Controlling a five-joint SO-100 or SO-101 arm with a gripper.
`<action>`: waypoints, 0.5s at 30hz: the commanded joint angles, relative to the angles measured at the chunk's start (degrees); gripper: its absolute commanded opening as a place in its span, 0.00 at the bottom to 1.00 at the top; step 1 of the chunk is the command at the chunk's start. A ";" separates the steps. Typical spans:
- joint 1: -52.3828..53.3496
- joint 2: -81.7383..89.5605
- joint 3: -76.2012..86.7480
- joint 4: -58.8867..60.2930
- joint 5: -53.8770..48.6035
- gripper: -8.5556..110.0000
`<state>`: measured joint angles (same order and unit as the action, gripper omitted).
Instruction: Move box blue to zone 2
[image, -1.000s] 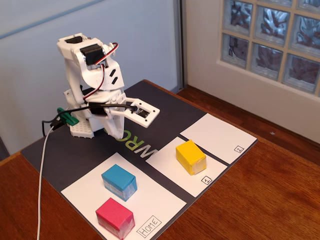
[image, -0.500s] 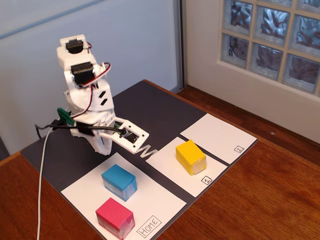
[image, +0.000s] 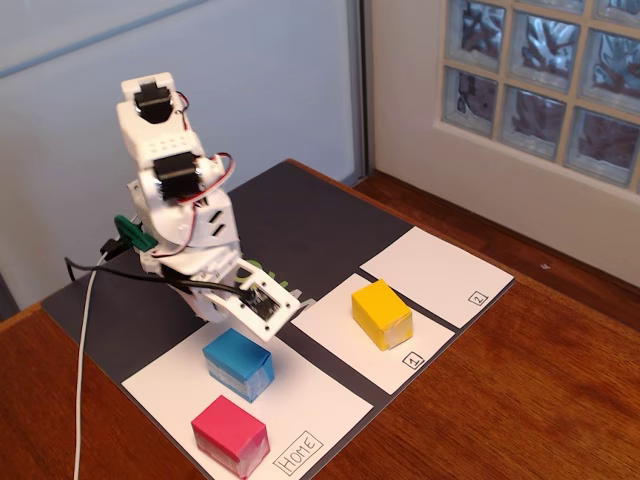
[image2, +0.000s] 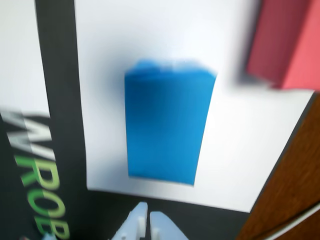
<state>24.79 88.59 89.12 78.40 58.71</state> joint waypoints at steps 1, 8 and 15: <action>-1.93 -0.35 -2.02 -1.76 3.52 0.07; -4.57 -3.43 -2.29 -4.31 3.87 0.07; -4.66 -5.63 -2.29 -4.39 -1.76 0.07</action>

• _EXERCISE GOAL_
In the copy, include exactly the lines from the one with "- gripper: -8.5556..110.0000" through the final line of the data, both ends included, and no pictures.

• _RESULT FOR THIS TASK_
- gripper: -8.5556..110.0000
`<state>`: measured joint angles (same order and unit as the action, gripper omitted).
Instruction: Move box blue to zone 2
[image, -1.000s] 
[image, -0.500s] 
[image, +0.000s] 
[image2, +0.000s] 
<state>24.79 88.59 89.12 78.40 58.71</state> joint waypoints at steps 1, 8 and 15: <action>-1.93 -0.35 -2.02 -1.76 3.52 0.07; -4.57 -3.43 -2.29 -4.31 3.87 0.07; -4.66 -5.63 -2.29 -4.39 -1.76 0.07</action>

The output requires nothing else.